1) Compute full perimeter of the shape (include all sides/edges on the outside boundary). 2) Identify excluded lengths (doors, gates, gaps). 3) Subtract excluded lengths from full perimeter. 4) State final answer with linear units.

Template B: Area with cutouts

1) Compute total area of the full region. 2) Compute area of each cutout/opening. 3) Subtract cutouts from total. 4) State final answer with square units.
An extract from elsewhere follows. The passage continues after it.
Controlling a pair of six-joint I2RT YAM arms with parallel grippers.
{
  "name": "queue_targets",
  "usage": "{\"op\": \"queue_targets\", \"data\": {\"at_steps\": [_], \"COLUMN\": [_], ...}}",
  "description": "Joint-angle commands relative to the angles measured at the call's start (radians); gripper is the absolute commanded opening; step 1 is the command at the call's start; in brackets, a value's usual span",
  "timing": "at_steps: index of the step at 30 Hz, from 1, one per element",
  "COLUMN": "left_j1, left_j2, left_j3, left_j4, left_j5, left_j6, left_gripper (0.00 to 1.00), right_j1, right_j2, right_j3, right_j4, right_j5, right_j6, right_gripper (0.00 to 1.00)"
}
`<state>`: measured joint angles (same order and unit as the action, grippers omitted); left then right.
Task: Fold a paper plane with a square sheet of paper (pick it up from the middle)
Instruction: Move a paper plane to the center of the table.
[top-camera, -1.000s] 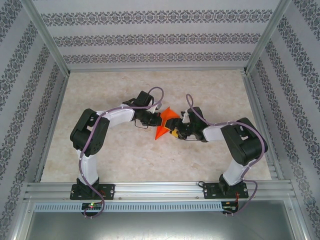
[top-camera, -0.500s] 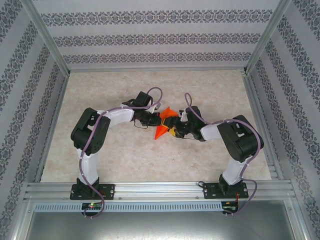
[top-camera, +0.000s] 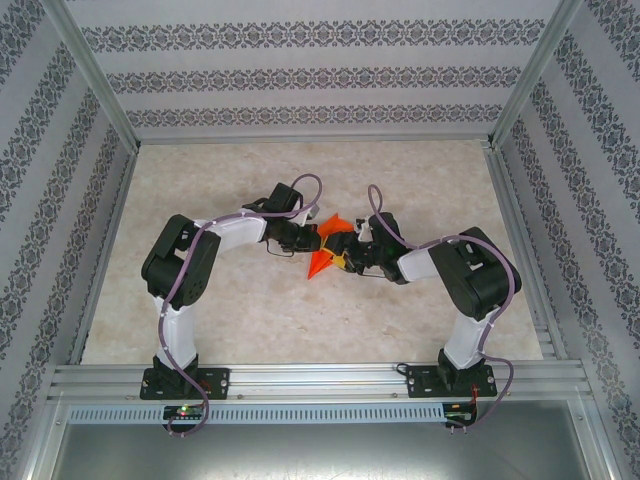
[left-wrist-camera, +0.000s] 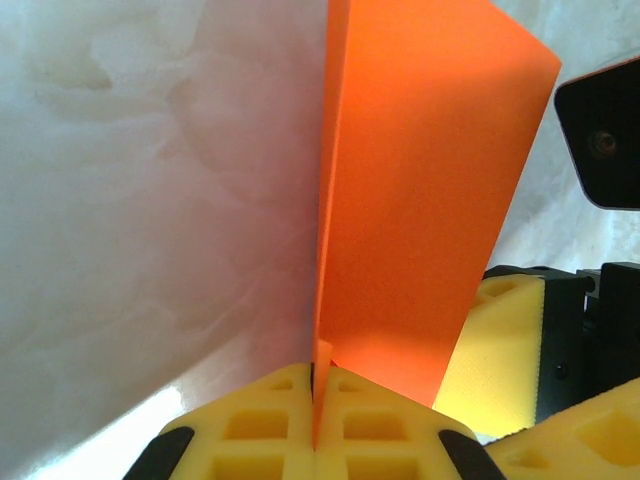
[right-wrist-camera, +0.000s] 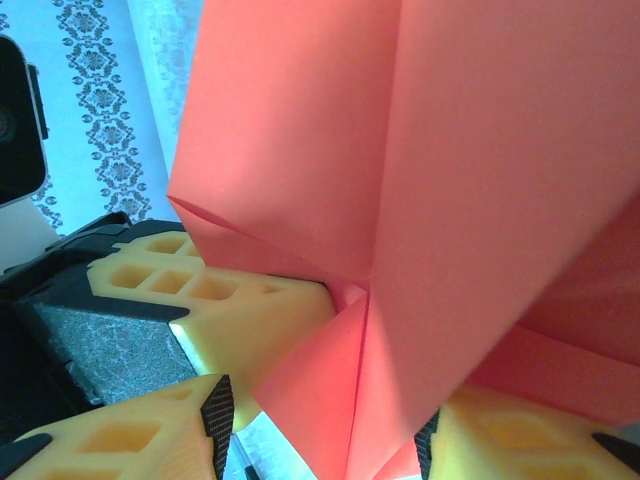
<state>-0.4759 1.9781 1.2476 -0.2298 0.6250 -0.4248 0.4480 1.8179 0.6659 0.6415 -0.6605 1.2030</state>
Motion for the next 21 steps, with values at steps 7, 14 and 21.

Template C: Volume from a footprint and depth/height

1) Compute base/footprint area. 2) Convert depth/height into matching units. 3) Multiply area × depth/height. 4) State final answer with cubic units.

Template D: “How many items?” from area or volume

1) Compute total area/volume needed. 2) Compute area/volume per item. 3) Divide: total ÷ per-item. 4) If items must be whole, round up and note why.